Rainfall: The word “rainforest” clearly implies the fact that these are the some of the world’s wettest ecosystems. Tropical rainforests around the world have high humidity, about 88% during the wet season and about 77% in the dry season (ucsb.edu). Although the amount of rainfall varies for different years and different rainforests, generally rainforests receive very high rainfall each year. For example, South America’s tropical rainforests receive an average of 2300cm (905 inches) of rain in a typical year (Forsyth). In comparison, San Francisco receives only about 58 centimeters (23 inches) of rain per year (usclimatedata.com). Despite relatively consistent rain in these ecosystems, there are distinct dry seasons in some rainforests. Tropical rainforests’ wet and dry seasons vary in their timing, duration and severity around the globe.
Temperature: Tropical rainforests, found in the equatorial region between the Tropic of Cancer (23°27’N) and the Tropic of Capricorn (23°27’S), have high year-round temperatures. A typical daytime temperature in tropical rainforests is 29°C (85°F) although temperatures can be much higher. Because the tropics are in the center of the globe and do not tilt dramatically toward or away from the sun during any season, like temperate regions of the earth do, they receive direct and consistent radiation. This steady flow of radiation from the sun produces consistently high temperatures throughout the year. In the majority of tropical rainforests, there is at most a 5°C difference in temperature between the seasons.
Soil Composition: Because of the tremendous amount and diversity of foliage in tropical rainforests, many people think that rainforest soils are rich with nutrients. In fact, rainforest soils are nutrient-poor. The large amount of rain means that any nutrients released into the soil via decomposition are not stored in the soil for long. Rainwater seeps into the ground and leaches nutrients from the soil. Another reason that nutrients are not stored in the soil for long is the extremely rapid rate of decomposition found in rainforest ecosystems. The high diversity of decomposers, such as bacteria, fungi, and insects, coupled with the high humidity and temperatures of tropical rainforests accelerate the decomposition process. The nutrients released by decomposition are quickly taken up by plants, instead of being stored in the soil.

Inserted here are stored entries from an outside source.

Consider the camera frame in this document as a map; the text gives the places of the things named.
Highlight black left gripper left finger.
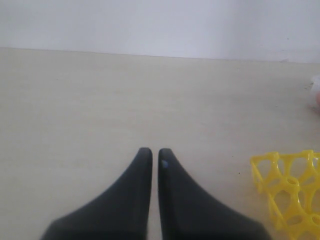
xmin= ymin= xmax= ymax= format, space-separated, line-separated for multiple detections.
xmin=41 ymin=147 xmax=153 ymax=240

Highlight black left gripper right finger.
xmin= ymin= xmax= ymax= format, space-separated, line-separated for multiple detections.
xmin=158 ymin=148 xmax=271 ymax=240

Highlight yellow plastic egg tray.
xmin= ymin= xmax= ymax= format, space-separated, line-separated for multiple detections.
xmin=250 ymin=150 xmax=320 ymax=240

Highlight clear plastic container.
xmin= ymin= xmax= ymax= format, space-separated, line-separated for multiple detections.
xmin=308 ymin=74 xmax=320 ymax=113

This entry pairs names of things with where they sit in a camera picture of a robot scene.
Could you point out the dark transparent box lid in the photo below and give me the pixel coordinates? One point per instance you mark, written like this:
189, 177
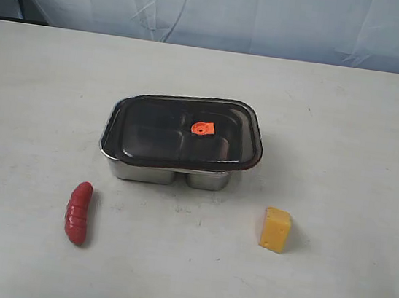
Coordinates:
183, 132

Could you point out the stainless steel lunch box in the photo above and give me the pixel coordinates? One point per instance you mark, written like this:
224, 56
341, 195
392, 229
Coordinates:
145, 173

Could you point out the yellow toy cheese wedge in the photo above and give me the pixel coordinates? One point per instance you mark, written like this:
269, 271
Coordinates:
275, 230

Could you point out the white backdrop cloth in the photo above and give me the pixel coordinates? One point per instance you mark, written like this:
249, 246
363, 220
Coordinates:
352, 33

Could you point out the red toy sausage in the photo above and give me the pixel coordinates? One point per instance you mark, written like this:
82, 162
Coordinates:
76, 215

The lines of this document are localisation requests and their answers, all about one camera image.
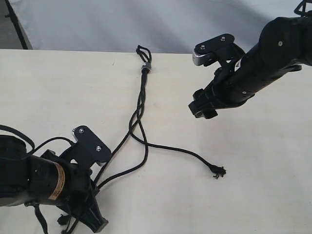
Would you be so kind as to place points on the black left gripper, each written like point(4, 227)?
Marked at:
point(78, 197)

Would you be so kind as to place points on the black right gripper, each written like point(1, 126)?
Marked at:
point(220, 93)

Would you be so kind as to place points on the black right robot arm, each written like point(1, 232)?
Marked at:
point(284, 45)

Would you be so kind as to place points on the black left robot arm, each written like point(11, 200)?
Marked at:
point(63, 181)

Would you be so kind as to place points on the grey backdrop cloth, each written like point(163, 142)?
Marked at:
point(164, 26)

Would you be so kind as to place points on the black backdrop stand pole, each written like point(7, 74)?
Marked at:
point(23, 39)

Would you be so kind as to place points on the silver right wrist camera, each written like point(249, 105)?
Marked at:
point(219, 49)

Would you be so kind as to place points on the clear adhesive tape piece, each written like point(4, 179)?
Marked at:
point(146, 66)

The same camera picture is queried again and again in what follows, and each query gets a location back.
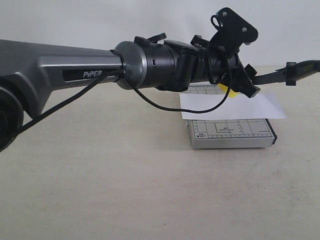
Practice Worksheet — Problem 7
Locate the black camera cable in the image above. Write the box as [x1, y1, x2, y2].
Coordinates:
[0, 14, 238, 146]

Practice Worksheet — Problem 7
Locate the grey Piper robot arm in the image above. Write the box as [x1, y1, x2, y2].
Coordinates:
[0, 33, 258, 150]

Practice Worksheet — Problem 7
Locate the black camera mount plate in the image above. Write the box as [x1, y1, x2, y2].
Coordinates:
[210, 7, 259, 51]

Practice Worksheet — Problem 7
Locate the grey paper cutter base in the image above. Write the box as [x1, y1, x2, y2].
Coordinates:
[186, 83, 278, 151]

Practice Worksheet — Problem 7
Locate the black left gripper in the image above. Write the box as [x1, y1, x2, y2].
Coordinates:
[190, 34, 261, 98]

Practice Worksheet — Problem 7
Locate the yellow foam cube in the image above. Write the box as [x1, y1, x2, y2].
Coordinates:
[217, 83, 239, 99]

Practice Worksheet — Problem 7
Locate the white paper strip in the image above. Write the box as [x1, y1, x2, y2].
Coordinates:
[179, 92, 287, 121]

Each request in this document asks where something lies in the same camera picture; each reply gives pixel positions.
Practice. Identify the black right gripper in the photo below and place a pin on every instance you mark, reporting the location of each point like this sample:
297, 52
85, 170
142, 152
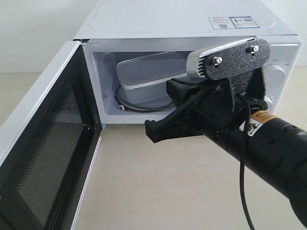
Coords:
212, 111

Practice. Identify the white lidded plastic container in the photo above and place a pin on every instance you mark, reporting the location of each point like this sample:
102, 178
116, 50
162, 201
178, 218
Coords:
142, 80

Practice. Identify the white microwave door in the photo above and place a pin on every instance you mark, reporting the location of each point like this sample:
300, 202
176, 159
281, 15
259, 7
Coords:
48, 146

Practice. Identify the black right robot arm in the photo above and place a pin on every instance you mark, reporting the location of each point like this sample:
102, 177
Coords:
272, 148

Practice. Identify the white Midea microwave body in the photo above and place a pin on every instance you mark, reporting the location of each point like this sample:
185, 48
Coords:
118, 30

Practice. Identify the lower white timer knob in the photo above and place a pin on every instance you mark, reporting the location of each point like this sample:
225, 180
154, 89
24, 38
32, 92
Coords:
268, 101

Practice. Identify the white red warning sticker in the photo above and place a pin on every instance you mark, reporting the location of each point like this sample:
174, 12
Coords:
221, 23

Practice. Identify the upper white control knob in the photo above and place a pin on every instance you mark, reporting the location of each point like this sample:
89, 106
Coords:
274, 76

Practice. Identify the blue energy label sticker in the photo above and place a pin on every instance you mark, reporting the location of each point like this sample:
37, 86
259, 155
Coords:
244, 22

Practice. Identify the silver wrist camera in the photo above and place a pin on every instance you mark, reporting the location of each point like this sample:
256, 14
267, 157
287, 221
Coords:
196, 58

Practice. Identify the black speckled camera mount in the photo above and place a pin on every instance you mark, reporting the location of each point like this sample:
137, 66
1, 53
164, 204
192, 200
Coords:
240, 69

Biodiversity: Biodiversity is a measure of the total variety of organisms in nature. It can be described at many scales including ecosystem biodiversity, species biodiversity, and genetic biodiversity. Species biodiversity is the easiest to comprehend, and is the scale on which we focus this activity. Species diversity varies greatly from place to place around the globe. Tropical rainforests are areas of extremely high biodiversity as compared with other ecosystems.